Unzipping My Genes: How Strong is the Link Between Identity and DNA?


Eugenics—the racist and ableist science of improving the human race—was a powerful influence on the development of genetic medicine, and Melbourne’s elite were among its chief proponents.

The University of Melbourne was a key centre of this movement in Australia, with Richard Berry, the Professor of Anatomy, leading a group of like-minded academics and doctors. One aim of the movement was to introduce a bill that would call for the institutionalisation and sterilisation of “inefficient” groups in society, such as queer people, sex workers, alcoholics, Aboriginal and Torres Strait Islander people and those with physical and mental disabilities. We are still dealing with the implications of this misplaced link between race and identity today.

In Australia, this has particular relevance for First Nations communities, with more people looking to direct to consumer testing to learn about their family history and politicians suggesting that First Nations people should have a DNA tests to prove their ancestry. Genetic counsellors are vital in helping patients navigate the process of genetic testing, and help people untie the ideas of social identity and biology.

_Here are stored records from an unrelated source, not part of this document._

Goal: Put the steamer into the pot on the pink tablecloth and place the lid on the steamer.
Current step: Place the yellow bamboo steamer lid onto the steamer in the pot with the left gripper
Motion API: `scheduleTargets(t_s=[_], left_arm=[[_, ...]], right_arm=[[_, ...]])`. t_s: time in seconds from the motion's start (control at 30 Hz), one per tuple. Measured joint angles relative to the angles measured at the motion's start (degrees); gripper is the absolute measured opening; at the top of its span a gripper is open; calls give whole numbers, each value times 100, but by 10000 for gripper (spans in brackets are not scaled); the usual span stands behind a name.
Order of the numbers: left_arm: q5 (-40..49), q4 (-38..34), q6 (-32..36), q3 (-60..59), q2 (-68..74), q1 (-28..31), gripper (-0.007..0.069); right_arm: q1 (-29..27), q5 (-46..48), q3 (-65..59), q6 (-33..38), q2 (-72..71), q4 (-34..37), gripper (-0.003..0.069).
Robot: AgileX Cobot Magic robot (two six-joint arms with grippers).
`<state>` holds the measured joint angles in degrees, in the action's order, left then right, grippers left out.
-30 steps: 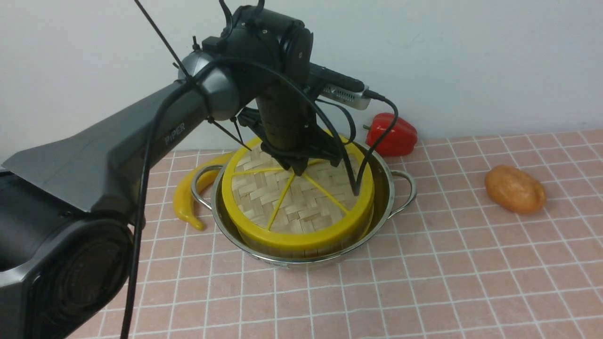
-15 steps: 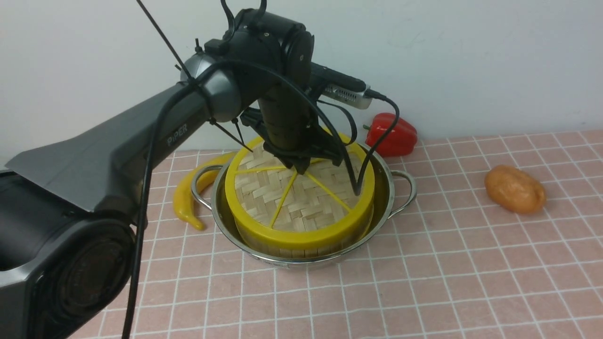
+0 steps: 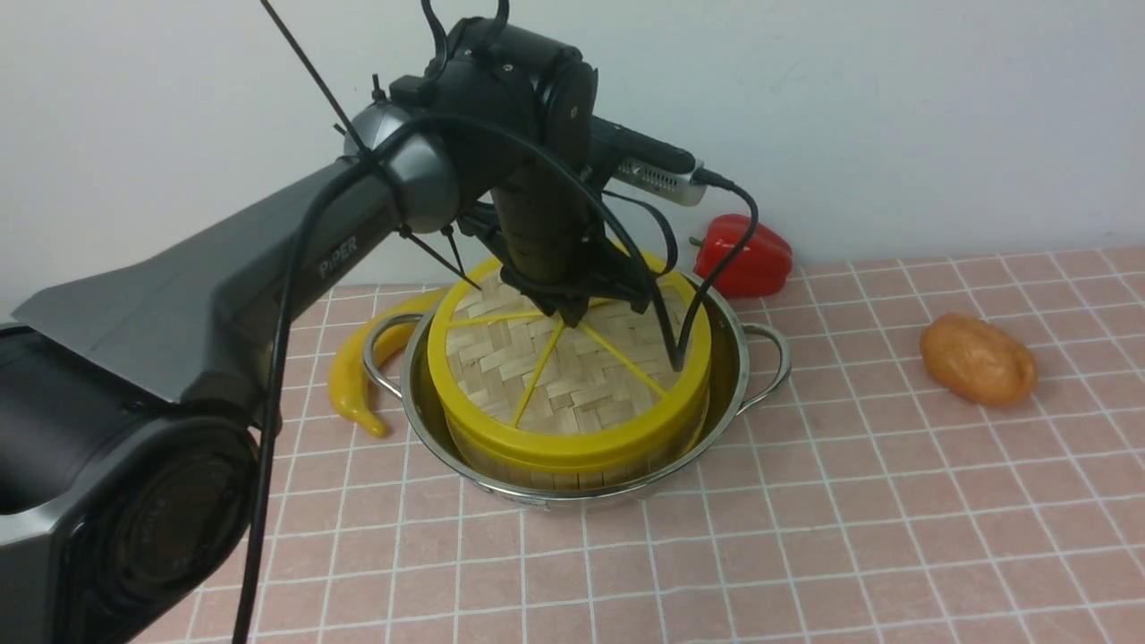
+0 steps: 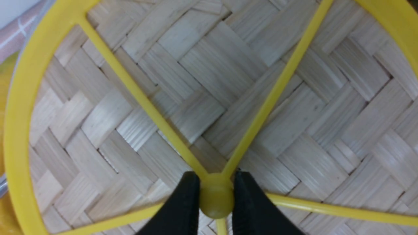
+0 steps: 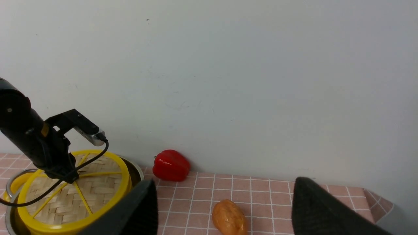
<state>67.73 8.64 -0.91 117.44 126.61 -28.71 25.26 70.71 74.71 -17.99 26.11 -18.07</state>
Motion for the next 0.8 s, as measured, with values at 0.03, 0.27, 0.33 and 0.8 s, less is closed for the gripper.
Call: scheduleTargets(t_s=[0.03, 0.27, 0.33, 0.8], left_arm=[[0, 6, 0, 0, 7, 0, 120], [-38, 53, 0, 54, 187, -11, 120], [-38, 64, 0, 64, 214, -15, 120], [230, 460, 91, 665, 291, -17, 477]], right_arm=[[0, 0, 0, 0, 0, 0, 534], [0, 0, 0, 0, 0, 82, 534], [0, 0, 0, 0, 0, 131, 534], [0, 0, 0, 0, 0, 194, 534]])
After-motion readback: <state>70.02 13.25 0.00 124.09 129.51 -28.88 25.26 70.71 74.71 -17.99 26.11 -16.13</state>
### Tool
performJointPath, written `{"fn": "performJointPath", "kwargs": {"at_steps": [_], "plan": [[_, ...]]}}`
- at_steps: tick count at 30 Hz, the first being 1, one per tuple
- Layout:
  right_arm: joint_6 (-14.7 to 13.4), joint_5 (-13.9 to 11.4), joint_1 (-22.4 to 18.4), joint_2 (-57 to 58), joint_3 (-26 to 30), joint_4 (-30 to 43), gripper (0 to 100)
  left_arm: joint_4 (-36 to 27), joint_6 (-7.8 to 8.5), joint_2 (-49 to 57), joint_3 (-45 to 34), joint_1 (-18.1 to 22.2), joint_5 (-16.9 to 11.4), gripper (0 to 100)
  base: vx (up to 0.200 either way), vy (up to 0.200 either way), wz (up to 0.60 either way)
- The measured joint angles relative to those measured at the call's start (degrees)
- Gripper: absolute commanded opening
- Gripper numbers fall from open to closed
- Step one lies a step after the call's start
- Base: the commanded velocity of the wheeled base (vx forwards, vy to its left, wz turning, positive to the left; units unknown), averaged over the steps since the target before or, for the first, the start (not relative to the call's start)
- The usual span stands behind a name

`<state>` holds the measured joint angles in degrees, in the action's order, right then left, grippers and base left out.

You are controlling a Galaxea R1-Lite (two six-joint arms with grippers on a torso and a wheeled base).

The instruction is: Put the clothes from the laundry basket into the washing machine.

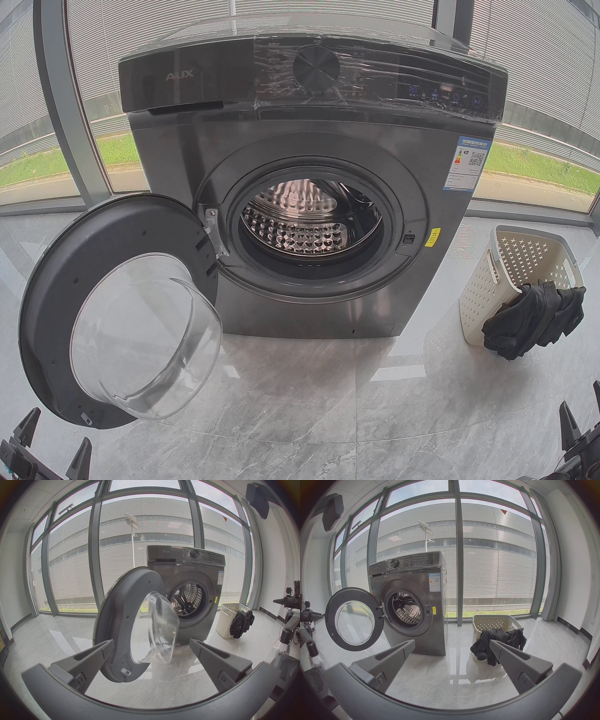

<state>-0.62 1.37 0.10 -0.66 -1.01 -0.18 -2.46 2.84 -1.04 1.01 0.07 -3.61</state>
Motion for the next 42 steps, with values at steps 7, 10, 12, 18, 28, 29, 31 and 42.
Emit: {"fn": "performJointPath", "kwargs": {"at_steps": [7, 10, 12, 18, 28, 29, 31, 42], "plan": [[0.2, 0.0, 0.1, 0.0, 0.0, -0.1, 100, 0.0, -0.11, 0.0, 0.0, 0.0, 0.1, 100, 0.000, -0.200, 0.00], [0.2, 0.0, 0.1, 0.0, 0.0, -0.1, 100, 0.0, -0.22, 0.0, 0.0, 0.0, 0.1, 100, 0.000, -0.200, 0.00], [0.1, 0.0, 0.1, 0.0, 0.0, -0.1, 100, 0.0, -0.27, 0.0, 0.0, 0.0, 0.1, 100, 0.000, 0.000, -0.30], [0.1, 0.0, 0.1, 0.0, 0.0, -0.1, 100, 0.0, -0.28, 0.0, 0.0, 0.0, 0.1, 100, 0.000, 0.000, -0.50], [0.2, -0.1, 0.1, 0.0, 0.0, -0.1, 100, 0.0, -0.28, 0.0, 0.0, 0.0, 0.1, 100, 0.000, -0.080, 0.00], [0.2, 0.0, 0.1, 0.0, 0.0, -0.1, 100, 0.0, -0.30, 0.0, 0.0, 0.0, 0.1, 100, 0.000, -0.200, 0.00], [0.2, 0.0, 0.1, 0.0, 0.0, 0.0, 100, 0.0, -0.33, 0.0, 0.0, 0.0, 0.1, 100, 0.000, -0.200, 0.00], [0.3, 0.0, 0.1, -0.1, 0.0, 0.0, 100, 0.0, -0.38, 0.0, 0.0, 0.0, 0.1, 100, 0.000, -0.200, 0.00]]}}
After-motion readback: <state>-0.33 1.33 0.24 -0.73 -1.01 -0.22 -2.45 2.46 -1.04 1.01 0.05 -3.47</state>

The session will explore how we can break free of biological essentialism, and how going forward genetics can be used as a tool to personalise medicine without rigidly-defined labels.


Mr Matt Burgess

Matt Burgess has a Bachelor of Science and Masters of Applied Positive Psychology from the University of Melbourne and a Graduate Diploma in Genetic Counselling from the University of Newcastle. Matt is also currently completing further studies in genetics and genomics through Stanford University, San Francisco, USA. He has over 12 years experience as a genetic counsellor in the Australian public health sector and three years lecturing genetic counselling at Charles Stuart University, and created a bespoke private genetics clinic.

Celeste Liddle

Celeste Liddle is an Arrernte woman, an opinion writer, a trade unionist and public speaker. Celeste started her blog Rantings of an Aboriginal Feminist in June 2012. A mere six weeks after she started it, Celeste had a piece picked up for publication by Daily Life and since then has written for a number of publications. Along with Daily Life (Fairfax), Celeste’s work has been seen in The Guardian, New Matilda, Tracker Magazine, Eureka Street and others, and she has contributed chapters to anthologies such as Pan Macmillan’s Mothers and Others. Celeste has a Bachelor of Arts with Honours in theatre and drama from La Trobe University, as well as a Graduate Diploma in Arts (political sciences mainly) from the University of Melbourne. In her time both writing and speaking, Celeste has gained a certain notoriety and a fair bit of praise for delivering tough topics in concise and accessible ways. Mixing a bit of anecdote and humour as she goes along, Celeste takes her lead from many amazing Indigenous thinkers who have inspired her along the way.